XPATH vs. server_encoding != UTF-8

From: Florian Pflug <fgp(at)phlo(dot)org>
To: PG Hackers <pgsql-hackers(at)postgresql(dot)org>
Subject: XPATH vs. server_encoding != UTF-8
Date: 2011-07-23 15:49:37
Message-ID: AA288A66-0451-4AC4-9DBD-1AFC7892F25D@phlo.org
Views: Raw Message | Whole Thread | Download mbox | Resend email
Thread:
Lists: pgsql-hackers

Hi

The current thread about JSON and the ensuing discussion about the
XML types' behaviour in non-UTF8 databases made me try out how well
XPATH() copes with that situation. The code, at least, looks
suspicious - XPATH neither verifies that the server encoding is UTF-8,
not does it pass the server encoding on to libxml's xpath functions.

So I created a database with encoding ISO-8859-1 (LATIN1), and did
(which aclient encoding matching my terminal's settings)

CREATE TABLE X (d XML);
INSERT INTO X VALUES ('<r a="ä"/>');

i.e, I inserted the XML document <r a="&auml;"/>, but without using
an entity reference for the german Umlaut-A. Then I attempted to extract
the length of r's attribute "a" with the XPATH /r/@a, both with the XPath
function string-length (which works now! yay!) and with postgres'
LENGTH() function.

SELECT
(XPATH('string-length(/r/@a)', d))[1] AS xpath_length,
LENGTH((XPATH('/r/@a', d))[1]::text) AS pg_length
FROM X;

The XPATH() function itself doesn't complain, but libxml does - it expects
UTF-8 encoded data, and screams bloody murder when it encounters the
ISO-8859-1-encoded Umlaut-A

ERROR: could not parse XML document
DETAIL: line 1: Input is not proper UTF-8, indicate encoding !
Bytes: 0xE4 0x22 0x2F 0x3E
<r a="ä"/>

That might seem fine on the surface - we did, after all, error out instead
of producing potentially non-sensical results. However, libxml's ability to
detect this error relies on it's ability to distinguish between UTF-8 and
non-UTF-8 encoded strings. Which, of course, doesn't work in the general case.

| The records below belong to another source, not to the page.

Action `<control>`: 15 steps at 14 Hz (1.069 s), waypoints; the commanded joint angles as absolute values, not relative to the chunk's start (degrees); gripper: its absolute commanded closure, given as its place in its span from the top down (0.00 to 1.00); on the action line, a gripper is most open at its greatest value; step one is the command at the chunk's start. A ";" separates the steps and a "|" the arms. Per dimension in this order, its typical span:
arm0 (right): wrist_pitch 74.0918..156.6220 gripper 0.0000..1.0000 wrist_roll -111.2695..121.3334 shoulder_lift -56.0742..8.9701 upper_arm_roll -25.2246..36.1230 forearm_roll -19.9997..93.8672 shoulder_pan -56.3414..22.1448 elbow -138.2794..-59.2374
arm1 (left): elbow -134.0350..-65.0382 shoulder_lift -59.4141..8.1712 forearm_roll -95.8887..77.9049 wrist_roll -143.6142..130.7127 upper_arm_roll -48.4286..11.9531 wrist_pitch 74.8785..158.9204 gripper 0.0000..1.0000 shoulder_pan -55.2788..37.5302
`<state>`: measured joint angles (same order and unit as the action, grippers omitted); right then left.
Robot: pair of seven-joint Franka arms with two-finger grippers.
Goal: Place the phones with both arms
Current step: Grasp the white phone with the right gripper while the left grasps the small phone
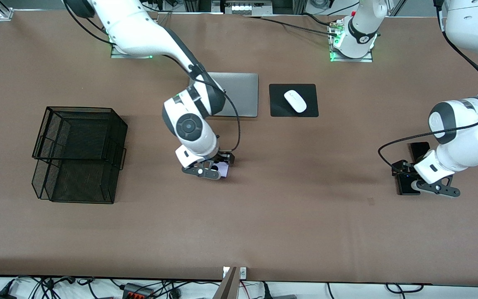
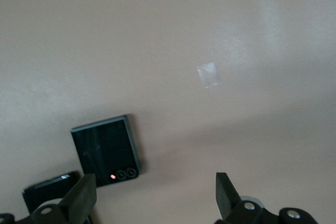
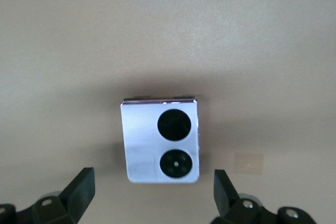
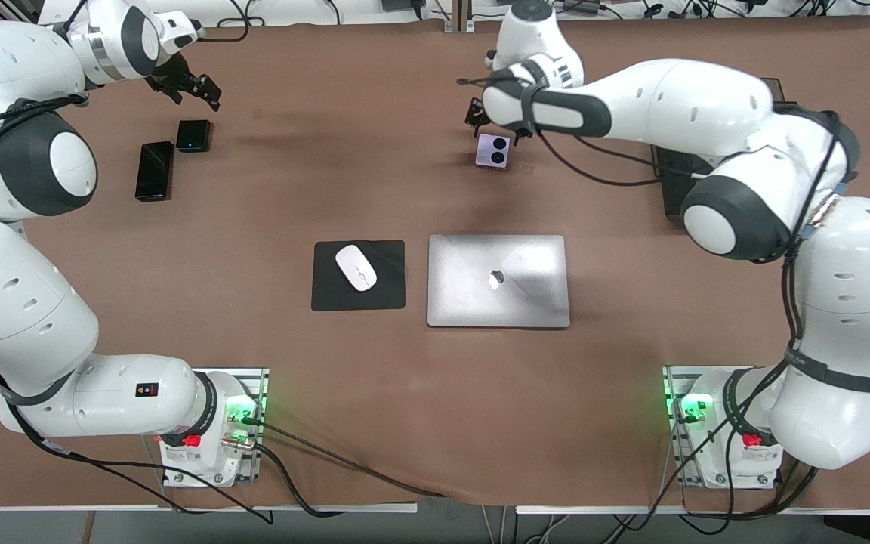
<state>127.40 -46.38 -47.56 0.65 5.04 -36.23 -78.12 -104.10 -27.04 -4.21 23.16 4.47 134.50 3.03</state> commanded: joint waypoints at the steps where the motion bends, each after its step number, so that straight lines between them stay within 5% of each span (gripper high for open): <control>1: 128.76 1.00 -52.10 -50.44 1.23 2.38 -37.26 -75.94 | -107.21 -28.12 -4.13 28.81 2.82 142.00 1.00 6.23; 15: 132.36 1.00 -52.12 -53.70 1.05 0.97 -37.71 -75.94 | -108.28 -35.06 -9.23 30.67 -0.62 149.75 1.00 12.65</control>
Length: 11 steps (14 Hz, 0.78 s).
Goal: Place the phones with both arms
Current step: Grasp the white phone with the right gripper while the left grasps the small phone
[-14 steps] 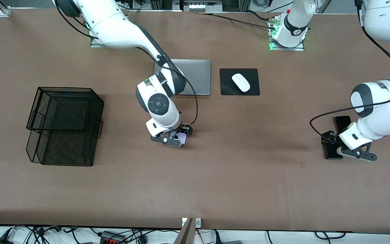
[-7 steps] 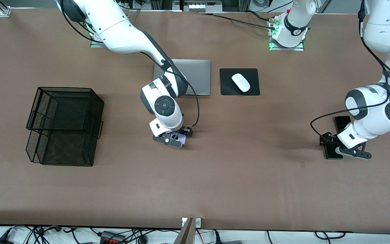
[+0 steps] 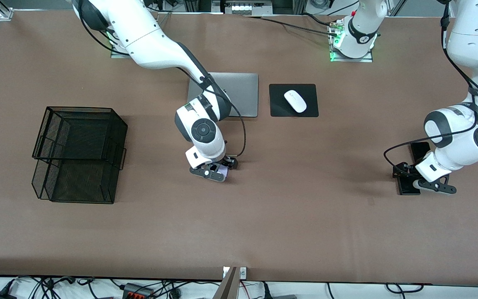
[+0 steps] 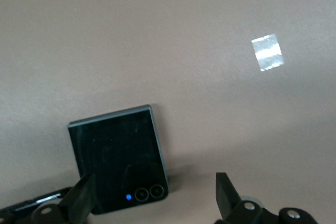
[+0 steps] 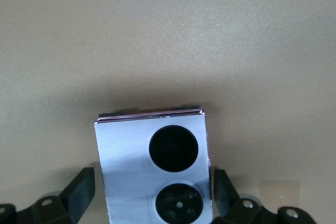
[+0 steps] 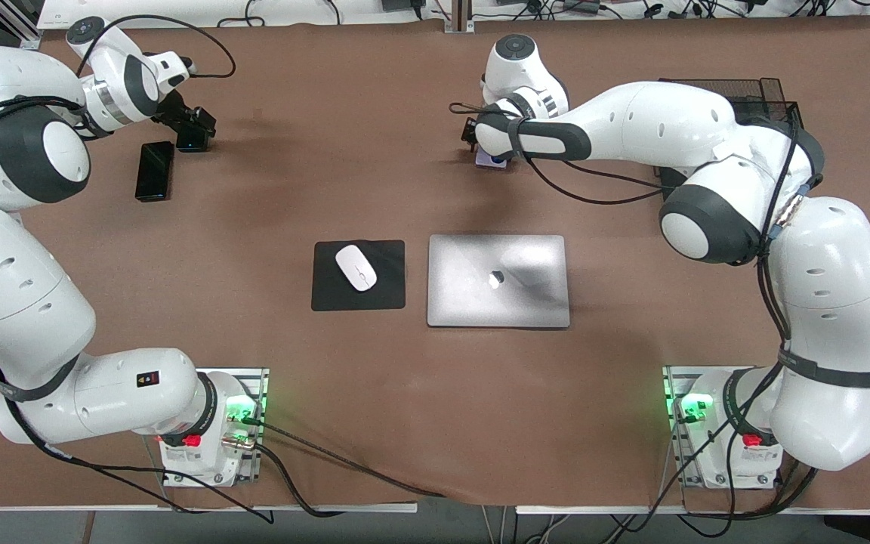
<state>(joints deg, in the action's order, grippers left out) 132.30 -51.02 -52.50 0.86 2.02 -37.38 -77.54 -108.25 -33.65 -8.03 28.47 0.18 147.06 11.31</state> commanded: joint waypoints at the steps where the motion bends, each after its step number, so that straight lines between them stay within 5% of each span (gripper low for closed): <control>1: 132.45 1.00 -52.03 -54.05 1.05 0.97 -37.71 -75.94 | -108.37 -35.24 -9.23 30.67 -0.62 150.72 1.00 13.18; 6: 133.07 0.95 -51.33 -54.32 1.05 0.97 -37.62 -75.85 | -107.67 -36.56 -9.67 28.92 -0.62 151.87 1.00 13.98; 8: 132.54 0.53 -51.24 -54.23 1.05 1.05 -37.44 -74.98 | -107.75 -36.74 -9.58 25.24 -0.62 151.87 1.00 13.71; 10: 132.36 0.29 -51.24 -53.70 1.05 0.97 -37.35 -74.62 | -107.67 -37.00 -9.67 21.64 -0.62 151.96 1.00 13.45; 11: 131.93 0.25 -51.15 -53.18 1.23 0.97 -37.35 -74.62 | -107.67 -37.00 -9.49 20.75 -0.62 152.14 1.00 13.45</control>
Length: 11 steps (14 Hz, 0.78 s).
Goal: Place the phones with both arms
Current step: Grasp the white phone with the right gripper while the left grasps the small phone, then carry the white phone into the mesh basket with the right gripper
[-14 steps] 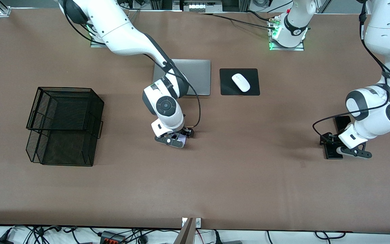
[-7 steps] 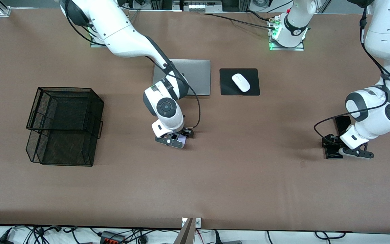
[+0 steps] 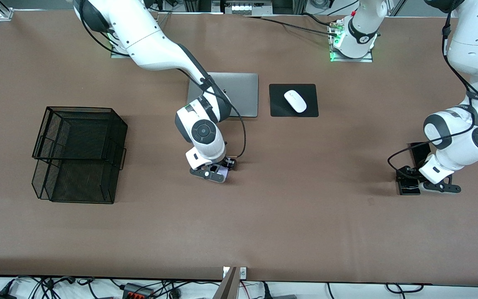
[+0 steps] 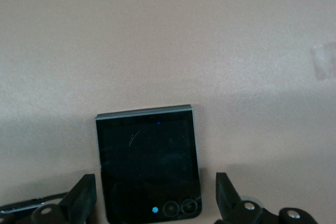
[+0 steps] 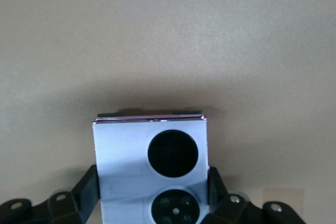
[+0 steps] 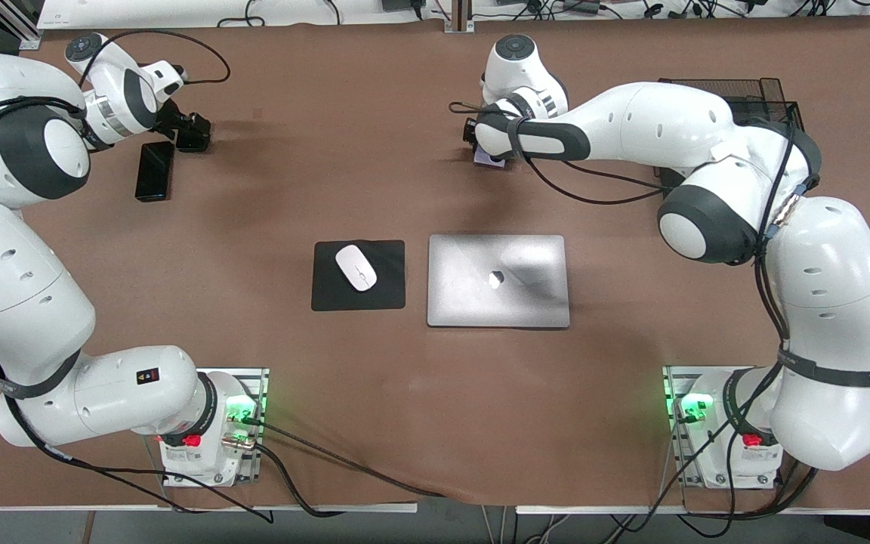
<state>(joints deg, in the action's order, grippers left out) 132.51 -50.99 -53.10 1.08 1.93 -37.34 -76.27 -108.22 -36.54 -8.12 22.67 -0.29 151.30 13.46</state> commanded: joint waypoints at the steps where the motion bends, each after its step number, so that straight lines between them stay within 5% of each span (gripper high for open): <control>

So for my next try, I deliberately set client_encoding to ISO-8859-1, even
though my terminal uses UTF-8, removed all data from table X, and did

INSERT INTO X VALUES ('<r a="ä"/>');

again. The effect is that is that X now contains ISO-8859-1 encoded data
which *happens* to look like valid UTF-8. After changing the client_encoding
back to UTF-8, the value we just inserted looks like that

<r a="ä"/>

Now I invoked the XPATH query from above again.

SELECT
(XPATH('string-length(/r/@a)', d))[1] AS xpath_length,
LENGTH((XPATH('/r/@a', d))[1]::text) AS pg_length
FROM X;

As predicted, it doesn't raise an error this time, since libxml is unable
to distinguish the ISO-8859-1 string '<r a="ä"/' from valid UTF-8. But the
result is still wrongs, since the string-length() function counts 'ä' as just
one character, when it reality it are of course contains two.

xpath_length | pg_length
--------------+-----------
1 | 2

The easiest way to fix this would be to make XPATH() flat-out refuse to
do anything if the server encoding isn't UTF-8. But that seems a bit harsh -
things actually do work correctly as long as the XML document contains only
ASCII characters, and existing applications might depend on that.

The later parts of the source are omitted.